Les jours suiv­ants, le PCI fait son « aut­o­cri­tique » et con­cède que dans le mou­ve­ment « une large com­posante s’est engagée pour une réforme de l’université et pour le renou­veau du pays », même s’il ajoute qu’« à ses côtés, cer­taines franges mènent des batailles sans débouchés ». D’ailleurs, pour le PCI, l’épisode de Lama est la preuve qu’« un nou­veau type de squadrisme est en train de se met­tre en place ». Aux cris de « Ils nous ont chas­sés de l’université, main­tenant reprenons la ville! », plus de 30000 par­tic­i­pants au mou­ve­ment défi­lent dans les rues de Rome. Pen­dant ce temps se pré­pare l’assemblée nationale des fac­ultés occupées et en lutte. Elle se clôt par la déci­sion d’appeler pour le 12 mars à Rome à une grande man­i­fes­ta­tion nationale de lutte con­tre l’attaque sur le revenu pro­lé­taire et l’emploi, con­tre le tra­vail salarié, pour la reprise de la lutte ouvrière et l’organisation autonome des ouvri­ers, des étu­di­ants, des chômeurs et de tous les exploités.
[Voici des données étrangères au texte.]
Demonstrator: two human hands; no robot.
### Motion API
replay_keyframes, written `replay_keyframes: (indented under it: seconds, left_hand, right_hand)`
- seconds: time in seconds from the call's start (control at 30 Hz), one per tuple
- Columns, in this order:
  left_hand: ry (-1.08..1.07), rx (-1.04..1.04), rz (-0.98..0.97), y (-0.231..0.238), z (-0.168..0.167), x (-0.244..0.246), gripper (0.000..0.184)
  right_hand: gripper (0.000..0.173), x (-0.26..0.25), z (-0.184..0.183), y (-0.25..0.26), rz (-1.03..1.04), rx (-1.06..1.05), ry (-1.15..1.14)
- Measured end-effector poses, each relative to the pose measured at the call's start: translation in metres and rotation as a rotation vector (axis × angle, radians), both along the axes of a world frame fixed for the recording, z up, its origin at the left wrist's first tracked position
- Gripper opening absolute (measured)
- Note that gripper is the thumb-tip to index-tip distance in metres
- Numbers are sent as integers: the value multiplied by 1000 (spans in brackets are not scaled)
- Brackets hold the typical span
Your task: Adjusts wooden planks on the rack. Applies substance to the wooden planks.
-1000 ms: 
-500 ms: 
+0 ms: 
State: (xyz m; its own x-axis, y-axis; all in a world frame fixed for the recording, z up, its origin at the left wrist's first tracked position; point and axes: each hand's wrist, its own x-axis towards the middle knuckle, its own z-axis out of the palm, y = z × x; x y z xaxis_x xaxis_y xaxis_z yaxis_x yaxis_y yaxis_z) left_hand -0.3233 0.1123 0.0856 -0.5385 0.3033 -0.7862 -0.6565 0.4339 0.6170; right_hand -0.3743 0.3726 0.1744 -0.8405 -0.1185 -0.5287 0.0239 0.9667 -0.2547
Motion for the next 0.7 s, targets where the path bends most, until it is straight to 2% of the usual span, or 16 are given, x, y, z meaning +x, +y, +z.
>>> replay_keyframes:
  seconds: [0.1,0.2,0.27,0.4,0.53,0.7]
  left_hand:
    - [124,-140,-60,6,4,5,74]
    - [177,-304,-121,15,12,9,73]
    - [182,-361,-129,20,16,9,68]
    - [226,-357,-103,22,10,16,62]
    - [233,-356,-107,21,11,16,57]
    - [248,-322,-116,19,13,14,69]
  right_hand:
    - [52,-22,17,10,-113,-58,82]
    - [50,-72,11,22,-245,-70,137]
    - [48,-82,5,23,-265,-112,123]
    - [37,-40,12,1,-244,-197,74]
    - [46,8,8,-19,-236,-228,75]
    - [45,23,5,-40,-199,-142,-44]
Le 7, la con­férence nationale de la Fed­er­azione lavo­ra­tori metalmec­ca­ni­ci (FLM) s’ouvre à Flo­rence. Des délé­ga­tions d’étudiants des uni­ver­sités en lutte sont invitées à débat­tre. C’est un acte courageux qui mon­tre com­bi­en la poli­tique de la FLM a été plus clair­voy­ante, dans sa ten­ta­tive de rec­oller les morceaux entre le nou­veau mou­ve­ment et les insti­tu­tions his­toriques du mou­ve­ment ouvri­er, que celle des appareils con­fédéraux. Durant les débats, qui dureront trois jours, le ­syn­di­cat se livre à une aut­o­cri­tique sévère et franche, pour ne pas avoir été capa­ble de faire face quand il le fal­lait et de manière adéquate aux prob­lèmes posés par le mou­ve­ment des étu­di­ants et de la jeunesse. Mal­gré une volon­té réelle de trou­ver des solu­tions et de rétablir un con­tact entre les deux par­ties en présence, cette ren­con­tre ne suf­fi­ra pas à combler la dis­tance qui sépare leurs logiques et leurs pré­sup­posés respec­tifs lorsqu’il s’agit d’aborder les formes de luttes et leurs con­tenus.

Pen­dant ce temps, à Padoue, la police inter­vient pour expulser l’université occupée. En réponse, des groupes d’étudiants met­tent à sac les bureaux des « man­darins » de l’université qui ont été iden­ti­fiés comme ayant com­man­dité l’expulsion. Le 8 mars, la journée des femmes con­naît une par­tic­i­pa­tion mas­sive dans toutes les villes d’Italie. Le mou­ve­ment fémin­iste réaf­firme dans la rue son autonomie non seule­ment par rap­port aux par­tis et aux insti­tu­tions, mais aus­si par rap­port au mou­ve­ment étu­di­ant. Les jours suiv­ants à Rome, les pré­parat­ifs pour l’organisation de la man­i­fes­ta­tion nationale du 12 mars bat­tent leur plein. Mais le jour qui précède ce ren­dez-vous impor­tant est endeuil­lé par la mort de Francesco Lorus­so, un mil­i­tant de Lot­ta con­tin­ua tué à Bologne par un cara­binier lors ­d’affrontements dans le quarti­er de l’université.